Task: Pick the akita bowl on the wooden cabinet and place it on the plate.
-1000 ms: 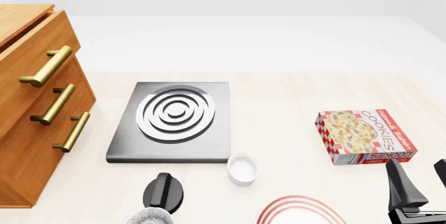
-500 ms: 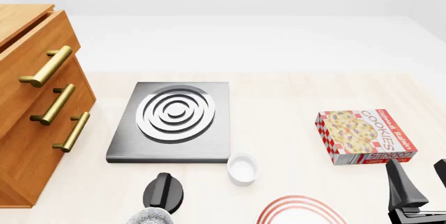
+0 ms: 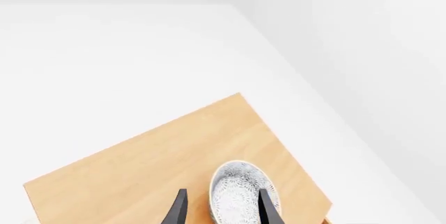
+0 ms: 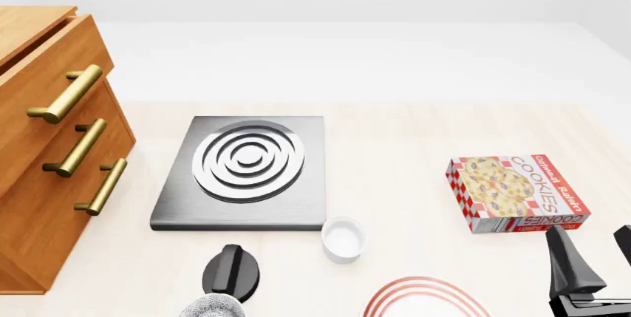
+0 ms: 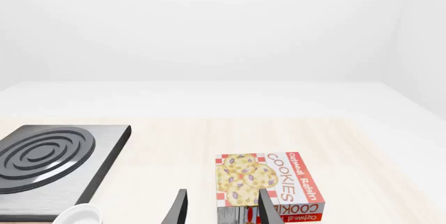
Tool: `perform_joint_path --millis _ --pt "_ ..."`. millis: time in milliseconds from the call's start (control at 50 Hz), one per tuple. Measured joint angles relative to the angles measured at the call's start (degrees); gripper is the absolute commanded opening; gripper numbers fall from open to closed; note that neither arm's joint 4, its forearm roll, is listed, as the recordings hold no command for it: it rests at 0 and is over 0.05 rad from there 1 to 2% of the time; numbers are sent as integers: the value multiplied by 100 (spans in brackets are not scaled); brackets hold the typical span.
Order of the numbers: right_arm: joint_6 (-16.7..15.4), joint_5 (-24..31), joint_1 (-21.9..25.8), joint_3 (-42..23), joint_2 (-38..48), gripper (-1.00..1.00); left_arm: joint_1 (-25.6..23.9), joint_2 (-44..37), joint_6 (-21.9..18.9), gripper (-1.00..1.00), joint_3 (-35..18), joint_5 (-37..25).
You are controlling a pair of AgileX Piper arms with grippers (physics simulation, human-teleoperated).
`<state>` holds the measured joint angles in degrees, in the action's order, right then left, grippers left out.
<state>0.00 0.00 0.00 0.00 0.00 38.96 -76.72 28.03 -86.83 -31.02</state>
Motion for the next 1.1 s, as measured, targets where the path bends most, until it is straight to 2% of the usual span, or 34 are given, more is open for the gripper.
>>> perform_joint_path --millis 420,1100 --pt "0 0 0 0 0 100 0 -278 58 100 28 34" --pt "0 0 0 0 0 100 -255 -501 16 100 351 154"
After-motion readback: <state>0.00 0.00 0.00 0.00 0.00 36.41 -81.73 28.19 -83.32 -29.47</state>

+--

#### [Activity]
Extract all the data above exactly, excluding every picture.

#### [Result below]
Task: Pick the akita bowl on the wooden cabinet and place it on the plate.
-1000 ms: 
-500 ms: 
+0 ms: 
+0 ms: 
+0 ms: 
Tool: `perform_joint_path --millis _ --pt "_ ..."`. millis: time in milliseconds from the call's start (control at 50 Hz), one per tuple. Measured joint angles relative to the angles measured at the call's start (degrees); gripper is the absolute commanded opening; gripper numbers fall from open to closed; note that neither arm's joint 4, its forearm roll, is listed, as the recordings hold no command for it: it rests at 0 and is over 0.05 rad from there 1 to 2% of the time; numbers are sent as integers: the value multiplied by 100 (spans in brackets are not scaled); brackets hold the typical span.
Order of the numbers: right_arm: joint_6 (-16.7..15.4), joint_5 (-24..31), joint_1 (-21.9..25.8), joint_3 (-42..23), joint_2 (-38..48), gripper (-1.00..1.00); left_arm: joint_1 (-25.6..23.9), joint_2 (-44..37), joint_6 (-21.9..18.9), gripper (-1.00..1.00), joint_3 (-35..18), joint_5 (-37..25).
You are controlling a pair of AgileX Piper arms with grippers (physics simulation, human-teleoperated).
`<state>` holds the measured joint angles in degrees, in the action's order, right then left, grippers left out.
<state>0.00 0.00 0.00 0.00 0.00 38.96 -76.72 28.03 -86.83 -31.02</state>
Motion for the next 1.1 s, as measured, targets where the path bends most, until it is straight to 2% of the usual span, or 34 are given, more is open for the gripper.
>>> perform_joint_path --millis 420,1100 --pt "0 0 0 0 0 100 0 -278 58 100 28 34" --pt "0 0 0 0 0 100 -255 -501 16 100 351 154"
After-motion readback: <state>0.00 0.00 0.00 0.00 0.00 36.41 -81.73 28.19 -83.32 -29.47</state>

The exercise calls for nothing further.